In industries such as the aerospace industry in which composite structures are utilized, it may be necessary to determine the porosity of such structures. Accurate measurement of porosity in composite structures may be important in both composite manufacturing and repair. Porosity measurements applied to composite structures may be carried out using ultrasonic attenuation measurements. Ultrasonic attenuation measurement of composite structures is based on the attenuation of ultrasonic energy which occurs by one of two mechanisms when ultrasonic energy impinges against the composite structure. According to the first mechanism, the ultrasonic energy is scattered at interfaces between adjacent structures in a process known as interfacial losses. According to the second mechanism, the ultrasonic energy is attenuated as it propagates through the thickness of the structure in a process known as propagation losses.

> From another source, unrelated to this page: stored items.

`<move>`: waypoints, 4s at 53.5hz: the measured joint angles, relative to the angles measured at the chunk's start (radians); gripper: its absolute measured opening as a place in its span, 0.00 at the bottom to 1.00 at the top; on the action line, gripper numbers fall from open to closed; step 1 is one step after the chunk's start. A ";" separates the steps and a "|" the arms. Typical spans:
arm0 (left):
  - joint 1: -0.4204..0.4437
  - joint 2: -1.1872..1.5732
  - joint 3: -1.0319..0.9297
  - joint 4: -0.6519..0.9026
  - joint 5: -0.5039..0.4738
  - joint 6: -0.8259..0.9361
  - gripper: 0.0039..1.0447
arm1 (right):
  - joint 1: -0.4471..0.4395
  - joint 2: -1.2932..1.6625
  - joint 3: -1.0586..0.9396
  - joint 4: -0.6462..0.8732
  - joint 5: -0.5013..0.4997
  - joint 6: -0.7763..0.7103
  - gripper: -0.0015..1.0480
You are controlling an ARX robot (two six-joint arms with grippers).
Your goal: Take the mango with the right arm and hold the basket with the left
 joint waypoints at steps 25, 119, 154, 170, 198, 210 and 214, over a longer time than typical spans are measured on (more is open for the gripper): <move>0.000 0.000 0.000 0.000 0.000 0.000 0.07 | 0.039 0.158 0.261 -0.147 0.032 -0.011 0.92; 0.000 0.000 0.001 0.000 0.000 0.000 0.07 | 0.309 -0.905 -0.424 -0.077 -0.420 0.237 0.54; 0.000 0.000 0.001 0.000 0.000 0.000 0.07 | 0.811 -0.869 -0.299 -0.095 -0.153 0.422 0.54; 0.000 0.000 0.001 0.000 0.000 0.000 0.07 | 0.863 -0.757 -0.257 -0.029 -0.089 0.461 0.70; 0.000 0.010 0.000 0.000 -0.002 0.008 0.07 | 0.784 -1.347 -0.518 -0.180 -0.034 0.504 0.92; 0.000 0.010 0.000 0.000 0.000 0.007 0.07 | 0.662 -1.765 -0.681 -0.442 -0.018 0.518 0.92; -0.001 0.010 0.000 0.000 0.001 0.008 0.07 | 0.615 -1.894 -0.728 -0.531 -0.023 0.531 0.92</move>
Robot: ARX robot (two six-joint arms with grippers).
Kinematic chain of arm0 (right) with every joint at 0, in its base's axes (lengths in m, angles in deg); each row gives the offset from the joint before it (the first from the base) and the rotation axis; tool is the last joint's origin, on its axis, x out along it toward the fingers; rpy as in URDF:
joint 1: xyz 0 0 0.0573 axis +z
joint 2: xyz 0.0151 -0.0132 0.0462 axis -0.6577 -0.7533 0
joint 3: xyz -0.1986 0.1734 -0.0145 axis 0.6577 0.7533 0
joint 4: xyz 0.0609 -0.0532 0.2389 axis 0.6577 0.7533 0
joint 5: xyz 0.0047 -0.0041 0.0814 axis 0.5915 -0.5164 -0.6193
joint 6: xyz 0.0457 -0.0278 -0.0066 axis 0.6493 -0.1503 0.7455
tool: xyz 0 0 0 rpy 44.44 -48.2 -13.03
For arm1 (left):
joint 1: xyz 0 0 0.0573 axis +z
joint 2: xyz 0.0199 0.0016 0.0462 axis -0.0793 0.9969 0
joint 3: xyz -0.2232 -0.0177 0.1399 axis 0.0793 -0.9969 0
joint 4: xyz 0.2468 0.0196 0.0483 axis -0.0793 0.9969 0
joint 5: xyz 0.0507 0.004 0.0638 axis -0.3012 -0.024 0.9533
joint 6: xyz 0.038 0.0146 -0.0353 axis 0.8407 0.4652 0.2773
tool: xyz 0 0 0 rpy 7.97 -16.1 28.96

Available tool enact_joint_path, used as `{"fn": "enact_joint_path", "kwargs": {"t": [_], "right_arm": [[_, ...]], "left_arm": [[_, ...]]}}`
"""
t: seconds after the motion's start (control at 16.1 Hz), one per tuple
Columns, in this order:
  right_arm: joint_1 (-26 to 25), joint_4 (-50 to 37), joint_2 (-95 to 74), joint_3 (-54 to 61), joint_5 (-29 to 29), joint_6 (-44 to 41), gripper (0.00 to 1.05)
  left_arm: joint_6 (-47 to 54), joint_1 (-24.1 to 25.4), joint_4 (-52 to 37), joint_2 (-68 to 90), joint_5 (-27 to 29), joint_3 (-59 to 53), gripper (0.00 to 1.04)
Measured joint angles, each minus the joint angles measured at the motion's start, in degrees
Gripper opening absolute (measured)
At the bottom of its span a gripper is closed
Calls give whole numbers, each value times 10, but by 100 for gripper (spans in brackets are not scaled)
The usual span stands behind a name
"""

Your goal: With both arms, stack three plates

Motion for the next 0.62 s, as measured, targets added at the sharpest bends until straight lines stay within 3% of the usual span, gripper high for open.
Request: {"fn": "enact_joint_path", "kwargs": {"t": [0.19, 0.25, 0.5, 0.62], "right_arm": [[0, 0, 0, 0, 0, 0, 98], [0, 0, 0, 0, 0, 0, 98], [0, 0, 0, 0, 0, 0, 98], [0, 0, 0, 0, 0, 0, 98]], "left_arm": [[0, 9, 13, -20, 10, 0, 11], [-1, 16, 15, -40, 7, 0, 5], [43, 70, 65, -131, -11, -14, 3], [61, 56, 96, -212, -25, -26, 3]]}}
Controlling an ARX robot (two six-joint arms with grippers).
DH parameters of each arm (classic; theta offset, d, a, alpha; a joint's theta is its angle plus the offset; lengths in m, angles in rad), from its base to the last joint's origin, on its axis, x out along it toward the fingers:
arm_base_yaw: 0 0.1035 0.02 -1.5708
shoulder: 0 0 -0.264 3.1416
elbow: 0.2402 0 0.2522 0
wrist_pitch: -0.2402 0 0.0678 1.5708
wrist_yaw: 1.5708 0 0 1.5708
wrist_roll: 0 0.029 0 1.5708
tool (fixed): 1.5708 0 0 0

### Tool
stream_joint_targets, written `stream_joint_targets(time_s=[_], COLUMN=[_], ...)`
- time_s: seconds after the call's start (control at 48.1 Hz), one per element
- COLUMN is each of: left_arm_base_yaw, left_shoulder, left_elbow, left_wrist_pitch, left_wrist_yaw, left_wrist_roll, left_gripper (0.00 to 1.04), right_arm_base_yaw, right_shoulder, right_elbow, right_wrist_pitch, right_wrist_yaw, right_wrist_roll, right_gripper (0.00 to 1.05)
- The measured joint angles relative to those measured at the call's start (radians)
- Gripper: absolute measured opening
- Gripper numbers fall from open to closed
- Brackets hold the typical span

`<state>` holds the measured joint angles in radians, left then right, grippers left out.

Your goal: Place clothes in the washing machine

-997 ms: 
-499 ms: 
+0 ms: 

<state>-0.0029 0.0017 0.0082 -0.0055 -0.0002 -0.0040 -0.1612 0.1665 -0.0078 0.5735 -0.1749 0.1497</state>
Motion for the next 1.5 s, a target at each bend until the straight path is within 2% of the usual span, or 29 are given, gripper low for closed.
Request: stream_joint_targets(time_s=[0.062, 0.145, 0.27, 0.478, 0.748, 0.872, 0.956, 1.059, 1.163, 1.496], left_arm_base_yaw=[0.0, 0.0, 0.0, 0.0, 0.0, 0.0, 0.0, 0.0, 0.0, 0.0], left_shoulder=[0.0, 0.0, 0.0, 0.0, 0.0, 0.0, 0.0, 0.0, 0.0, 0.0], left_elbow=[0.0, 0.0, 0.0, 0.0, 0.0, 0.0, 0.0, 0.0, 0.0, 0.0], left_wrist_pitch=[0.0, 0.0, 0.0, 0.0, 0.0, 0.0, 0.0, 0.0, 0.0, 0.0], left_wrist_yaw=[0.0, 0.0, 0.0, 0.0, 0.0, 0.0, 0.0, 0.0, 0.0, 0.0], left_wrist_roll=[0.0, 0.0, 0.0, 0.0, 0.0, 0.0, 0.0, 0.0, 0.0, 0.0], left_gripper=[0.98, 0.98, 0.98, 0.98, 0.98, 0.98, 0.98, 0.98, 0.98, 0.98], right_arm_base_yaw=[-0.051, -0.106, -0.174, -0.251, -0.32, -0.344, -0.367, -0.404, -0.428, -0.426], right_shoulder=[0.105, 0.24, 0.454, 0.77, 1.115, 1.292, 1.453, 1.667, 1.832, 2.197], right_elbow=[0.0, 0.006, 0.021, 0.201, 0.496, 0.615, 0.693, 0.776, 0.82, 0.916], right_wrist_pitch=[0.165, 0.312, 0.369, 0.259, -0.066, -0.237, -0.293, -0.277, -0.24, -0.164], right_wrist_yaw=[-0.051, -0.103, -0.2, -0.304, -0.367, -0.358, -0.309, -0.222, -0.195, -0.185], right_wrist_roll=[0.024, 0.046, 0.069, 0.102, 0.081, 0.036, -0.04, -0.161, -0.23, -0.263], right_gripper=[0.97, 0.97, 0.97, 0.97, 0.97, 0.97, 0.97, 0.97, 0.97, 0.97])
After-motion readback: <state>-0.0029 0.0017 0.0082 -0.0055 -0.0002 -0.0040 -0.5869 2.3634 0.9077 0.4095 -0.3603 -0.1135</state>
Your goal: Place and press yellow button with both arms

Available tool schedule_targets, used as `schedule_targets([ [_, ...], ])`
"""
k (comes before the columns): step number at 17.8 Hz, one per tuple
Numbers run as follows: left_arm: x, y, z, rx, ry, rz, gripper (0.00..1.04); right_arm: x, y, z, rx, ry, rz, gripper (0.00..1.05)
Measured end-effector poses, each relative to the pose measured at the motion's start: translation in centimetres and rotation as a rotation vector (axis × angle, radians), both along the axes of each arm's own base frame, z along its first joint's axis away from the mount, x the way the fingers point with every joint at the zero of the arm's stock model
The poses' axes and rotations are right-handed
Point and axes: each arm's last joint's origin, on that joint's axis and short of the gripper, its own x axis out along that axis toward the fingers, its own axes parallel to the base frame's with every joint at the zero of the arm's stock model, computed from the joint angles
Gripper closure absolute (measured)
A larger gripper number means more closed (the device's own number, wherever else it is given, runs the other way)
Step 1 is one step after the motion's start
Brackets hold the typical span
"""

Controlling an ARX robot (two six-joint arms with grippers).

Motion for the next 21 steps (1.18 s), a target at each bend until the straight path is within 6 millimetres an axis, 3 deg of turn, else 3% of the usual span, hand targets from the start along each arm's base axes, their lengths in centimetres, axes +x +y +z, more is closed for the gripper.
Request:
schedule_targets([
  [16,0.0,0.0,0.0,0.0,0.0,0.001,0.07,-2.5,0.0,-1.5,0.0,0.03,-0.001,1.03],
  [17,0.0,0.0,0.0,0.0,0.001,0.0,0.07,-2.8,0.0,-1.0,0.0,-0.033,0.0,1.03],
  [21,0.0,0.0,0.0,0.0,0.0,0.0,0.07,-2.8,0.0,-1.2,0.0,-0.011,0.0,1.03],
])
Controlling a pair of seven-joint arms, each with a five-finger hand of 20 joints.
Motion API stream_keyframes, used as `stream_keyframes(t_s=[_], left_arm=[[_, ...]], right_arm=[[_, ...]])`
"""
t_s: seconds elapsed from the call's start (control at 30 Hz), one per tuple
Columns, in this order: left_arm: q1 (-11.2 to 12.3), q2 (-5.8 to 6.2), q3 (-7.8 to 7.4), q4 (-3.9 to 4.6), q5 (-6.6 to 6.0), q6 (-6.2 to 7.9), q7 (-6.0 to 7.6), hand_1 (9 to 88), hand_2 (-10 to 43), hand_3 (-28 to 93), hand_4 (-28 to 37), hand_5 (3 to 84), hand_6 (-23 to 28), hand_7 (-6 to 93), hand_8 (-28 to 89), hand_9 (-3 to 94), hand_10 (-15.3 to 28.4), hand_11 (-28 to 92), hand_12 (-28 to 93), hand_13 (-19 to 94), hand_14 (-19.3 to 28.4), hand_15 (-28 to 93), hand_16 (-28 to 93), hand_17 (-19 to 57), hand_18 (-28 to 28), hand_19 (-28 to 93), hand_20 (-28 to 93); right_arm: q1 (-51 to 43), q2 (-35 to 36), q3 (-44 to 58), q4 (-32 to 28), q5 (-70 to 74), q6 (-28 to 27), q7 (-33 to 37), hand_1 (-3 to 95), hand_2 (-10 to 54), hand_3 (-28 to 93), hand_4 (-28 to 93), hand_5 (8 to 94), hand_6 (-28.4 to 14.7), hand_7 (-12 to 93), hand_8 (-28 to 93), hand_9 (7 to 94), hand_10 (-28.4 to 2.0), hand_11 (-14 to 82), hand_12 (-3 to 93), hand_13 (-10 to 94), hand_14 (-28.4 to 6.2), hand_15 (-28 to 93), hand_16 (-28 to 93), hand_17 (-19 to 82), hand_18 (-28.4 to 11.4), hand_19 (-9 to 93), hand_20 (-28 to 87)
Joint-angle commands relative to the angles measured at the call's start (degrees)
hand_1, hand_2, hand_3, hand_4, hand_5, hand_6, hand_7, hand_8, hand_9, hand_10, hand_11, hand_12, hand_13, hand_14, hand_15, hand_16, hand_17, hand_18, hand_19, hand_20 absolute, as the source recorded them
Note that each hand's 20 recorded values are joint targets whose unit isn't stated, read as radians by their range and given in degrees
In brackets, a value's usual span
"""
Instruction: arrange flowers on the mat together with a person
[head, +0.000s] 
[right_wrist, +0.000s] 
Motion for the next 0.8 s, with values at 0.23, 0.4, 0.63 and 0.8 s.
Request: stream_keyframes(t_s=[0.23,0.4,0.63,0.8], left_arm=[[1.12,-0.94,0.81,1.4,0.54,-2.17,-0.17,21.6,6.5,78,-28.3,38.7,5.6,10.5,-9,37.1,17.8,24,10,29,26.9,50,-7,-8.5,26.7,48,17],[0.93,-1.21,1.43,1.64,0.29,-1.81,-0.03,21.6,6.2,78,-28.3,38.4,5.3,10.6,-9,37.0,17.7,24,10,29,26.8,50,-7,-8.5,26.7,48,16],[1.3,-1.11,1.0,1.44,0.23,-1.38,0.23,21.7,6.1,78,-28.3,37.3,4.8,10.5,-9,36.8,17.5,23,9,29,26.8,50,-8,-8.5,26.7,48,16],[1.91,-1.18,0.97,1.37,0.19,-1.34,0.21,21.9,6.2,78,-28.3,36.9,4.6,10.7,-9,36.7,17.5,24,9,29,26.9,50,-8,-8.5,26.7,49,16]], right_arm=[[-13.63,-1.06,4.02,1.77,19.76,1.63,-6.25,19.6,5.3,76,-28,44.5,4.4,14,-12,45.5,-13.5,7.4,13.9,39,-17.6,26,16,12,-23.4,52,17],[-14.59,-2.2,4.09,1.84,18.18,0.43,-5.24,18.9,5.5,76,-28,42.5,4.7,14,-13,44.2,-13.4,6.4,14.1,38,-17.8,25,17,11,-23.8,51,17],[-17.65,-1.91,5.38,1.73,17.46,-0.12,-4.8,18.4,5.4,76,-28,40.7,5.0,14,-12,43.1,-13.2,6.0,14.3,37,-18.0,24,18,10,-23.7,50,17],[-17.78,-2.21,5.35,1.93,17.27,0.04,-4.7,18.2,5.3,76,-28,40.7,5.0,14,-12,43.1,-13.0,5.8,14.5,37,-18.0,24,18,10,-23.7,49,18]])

The actual ultrasonic attenuation characteristics of a composite structure depends on the properties of the structure, the roughness of its surfaces and the materials at the front and back surfaces of the structure. A system which is commonly known as an ultrasonic testing (UT) flaw detector may be used to measure the ultrasonic attenuation characteristics of a composite structure. A UT flaw detector typically comprises at least a voltage pulser/receiver, signal display capability, signal cable, and ultrasonic transducer. Because each UT flaw detector may have its own effective frequency bandwidth which differs from that of other flaw detectors, two different UT flaw detectors may measure different attenuations on the same composite part, even if both flaw detectors are configured to run at the same frequency (such as 1 MHz). Because propagation attenuation due to porosity is a strong function of ultrasound frequency, different porosity readings for the same composite structure may be obtained using different UT flaw detectors. Therefore, physical porosity standards may be used to standardize the UT flaw detectors for measuring the porosity of composite structures.
One of the drawbacks of using physical porosity standards to standardize UT flaw detectors used in composite structure porosity measurement is that the physical porosity standards are expensive since they are difficult and time-consuming to produce and verify. Moreover, due to the methods by which they are fabricated, physical porosity standards may suffer from some variation in porosity from one batch to another. Shipment of these physical porosity standards around the world to sites where they are used may be necessary. Consequently, the physical porosity standards may not be available when needed. Production of a new set of porosity standards may be an expensive, difficult and time-consuming undertaking.
Therefore, a method and devices to standardize flaw detection using ultrasonic flaw detectors in which electronic porosity standards are used instead of physical porosity standards are needed.